People v Philip

Annotate this Case
[*1] People v Philip 2005 NY Slip Op 51628(U) [9 Misc 3d 1117(A)] Decided on October 11, 2005 District Court Of Nassau County, First District Kluewer, J. Published by New York State Law Reporting Bureau pursuant to Judiciary Law § 431. This opinion is uncorrected and will not be published in the printed Official Reports.

Decided on October 11, 2005
District Court of Nassau County, First District

THE PEOPLE OF THE STATE OF NEW YORK, Plaintiff

against

JASON PHILIP, Defendant



21633/04



APPEARANCES:Honorable Denis Dillon, District Attorney

By: Michael Kasmarek, Esq., ADA

240 Old Country Road

Mineola, NY 11501

Brunetti, Ascione, Friedman & Lavallee, Esqs.

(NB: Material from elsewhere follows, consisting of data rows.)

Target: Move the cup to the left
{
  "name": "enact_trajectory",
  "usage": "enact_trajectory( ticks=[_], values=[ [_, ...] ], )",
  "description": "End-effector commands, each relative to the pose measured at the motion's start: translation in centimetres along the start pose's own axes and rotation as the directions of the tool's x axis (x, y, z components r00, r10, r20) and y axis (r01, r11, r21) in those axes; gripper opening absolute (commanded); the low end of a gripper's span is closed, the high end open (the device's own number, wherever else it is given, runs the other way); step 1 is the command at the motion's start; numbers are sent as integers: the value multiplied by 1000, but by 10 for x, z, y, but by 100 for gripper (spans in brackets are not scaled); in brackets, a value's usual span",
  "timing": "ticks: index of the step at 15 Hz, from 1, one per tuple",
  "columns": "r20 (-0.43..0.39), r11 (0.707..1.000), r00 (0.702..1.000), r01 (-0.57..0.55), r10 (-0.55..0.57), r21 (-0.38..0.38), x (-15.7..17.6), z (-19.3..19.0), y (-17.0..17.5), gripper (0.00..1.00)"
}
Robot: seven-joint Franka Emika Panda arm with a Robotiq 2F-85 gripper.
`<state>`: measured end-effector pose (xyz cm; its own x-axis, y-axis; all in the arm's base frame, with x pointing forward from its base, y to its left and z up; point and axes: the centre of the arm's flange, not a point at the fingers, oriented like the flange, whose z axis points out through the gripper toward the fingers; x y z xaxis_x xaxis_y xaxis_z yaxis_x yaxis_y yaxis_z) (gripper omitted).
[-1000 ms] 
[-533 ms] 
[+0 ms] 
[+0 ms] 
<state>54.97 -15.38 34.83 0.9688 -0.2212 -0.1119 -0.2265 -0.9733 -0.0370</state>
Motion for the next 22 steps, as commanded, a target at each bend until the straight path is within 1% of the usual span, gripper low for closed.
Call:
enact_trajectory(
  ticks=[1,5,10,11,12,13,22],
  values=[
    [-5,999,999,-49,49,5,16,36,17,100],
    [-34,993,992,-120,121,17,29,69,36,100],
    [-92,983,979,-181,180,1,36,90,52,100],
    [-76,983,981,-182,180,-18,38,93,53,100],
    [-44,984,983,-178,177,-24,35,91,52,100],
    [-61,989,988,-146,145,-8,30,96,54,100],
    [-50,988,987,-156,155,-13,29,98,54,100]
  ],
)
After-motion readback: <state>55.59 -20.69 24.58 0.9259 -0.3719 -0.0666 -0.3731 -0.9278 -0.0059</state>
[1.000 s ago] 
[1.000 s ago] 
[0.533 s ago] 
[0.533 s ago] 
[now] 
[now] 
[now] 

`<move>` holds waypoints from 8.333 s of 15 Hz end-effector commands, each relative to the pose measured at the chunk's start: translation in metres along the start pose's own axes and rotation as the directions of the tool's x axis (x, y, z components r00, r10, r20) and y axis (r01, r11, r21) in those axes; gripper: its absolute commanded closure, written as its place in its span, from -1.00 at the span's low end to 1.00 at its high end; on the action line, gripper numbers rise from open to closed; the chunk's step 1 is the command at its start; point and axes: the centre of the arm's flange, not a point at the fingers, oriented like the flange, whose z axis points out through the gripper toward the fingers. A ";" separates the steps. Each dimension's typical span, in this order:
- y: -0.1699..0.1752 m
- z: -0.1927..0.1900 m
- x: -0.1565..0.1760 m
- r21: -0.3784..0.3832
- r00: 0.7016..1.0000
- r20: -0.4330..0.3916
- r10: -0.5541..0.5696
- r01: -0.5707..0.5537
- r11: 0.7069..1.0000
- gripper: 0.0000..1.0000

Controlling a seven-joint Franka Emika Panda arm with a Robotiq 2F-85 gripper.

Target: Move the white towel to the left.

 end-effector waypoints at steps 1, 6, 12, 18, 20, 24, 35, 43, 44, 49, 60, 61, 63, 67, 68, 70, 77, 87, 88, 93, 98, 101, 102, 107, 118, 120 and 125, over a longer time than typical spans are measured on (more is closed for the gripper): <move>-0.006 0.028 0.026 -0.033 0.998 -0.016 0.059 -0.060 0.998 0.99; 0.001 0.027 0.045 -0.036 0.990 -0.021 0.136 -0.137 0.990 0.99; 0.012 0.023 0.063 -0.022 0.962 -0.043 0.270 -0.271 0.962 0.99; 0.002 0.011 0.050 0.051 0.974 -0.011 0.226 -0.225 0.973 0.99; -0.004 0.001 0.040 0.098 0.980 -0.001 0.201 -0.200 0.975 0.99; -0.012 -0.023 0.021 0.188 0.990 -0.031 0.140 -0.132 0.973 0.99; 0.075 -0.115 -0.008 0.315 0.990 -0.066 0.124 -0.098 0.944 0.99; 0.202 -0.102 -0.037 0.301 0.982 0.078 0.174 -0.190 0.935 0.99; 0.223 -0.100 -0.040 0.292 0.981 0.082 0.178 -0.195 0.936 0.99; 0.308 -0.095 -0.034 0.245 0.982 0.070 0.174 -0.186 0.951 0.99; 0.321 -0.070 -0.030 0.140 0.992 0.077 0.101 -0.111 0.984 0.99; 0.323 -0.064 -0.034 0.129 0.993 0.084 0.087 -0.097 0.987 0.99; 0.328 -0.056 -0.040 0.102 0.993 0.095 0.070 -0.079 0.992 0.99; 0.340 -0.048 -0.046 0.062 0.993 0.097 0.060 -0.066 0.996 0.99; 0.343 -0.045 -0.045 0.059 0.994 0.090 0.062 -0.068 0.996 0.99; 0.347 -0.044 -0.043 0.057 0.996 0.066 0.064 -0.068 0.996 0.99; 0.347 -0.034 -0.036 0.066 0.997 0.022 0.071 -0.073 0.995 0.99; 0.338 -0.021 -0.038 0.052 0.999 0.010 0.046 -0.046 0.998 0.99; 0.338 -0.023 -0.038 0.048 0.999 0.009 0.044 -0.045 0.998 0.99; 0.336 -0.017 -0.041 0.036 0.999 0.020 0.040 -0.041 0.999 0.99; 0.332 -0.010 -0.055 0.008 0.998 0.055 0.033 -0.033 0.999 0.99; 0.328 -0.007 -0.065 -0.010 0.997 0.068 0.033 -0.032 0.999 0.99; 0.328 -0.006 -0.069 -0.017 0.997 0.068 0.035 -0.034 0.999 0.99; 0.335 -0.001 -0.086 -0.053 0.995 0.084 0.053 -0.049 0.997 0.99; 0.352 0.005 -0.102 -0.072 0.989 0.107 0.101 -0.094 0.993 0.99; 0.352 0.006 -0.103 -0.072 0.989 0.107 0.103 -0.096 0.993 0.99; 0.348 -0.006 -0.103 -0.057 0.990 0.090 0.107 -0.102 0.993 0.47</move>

By: Robert J. Brunetti, Esq.

595 Stewart Avenue

Garden City, NY 11530

Susan T. Kluewer, J.

Defendant's motion to suppress all evidence as unlawfully seized, to suppress statements made to police as the products of threats, promises, or "un-Mirandized" custodial interrogation, and to suppress evidence of his refusal to submit to a chemical blood test on the ground that he did not persist in his refusal after being advised of the consequences, is granted only to the extent that the statement "Why don't you guys just beat the shit out of me and then drive my car into a brick wall - - fuck the both of you" is suppressed pursuant to CPL 710.60(2)(b).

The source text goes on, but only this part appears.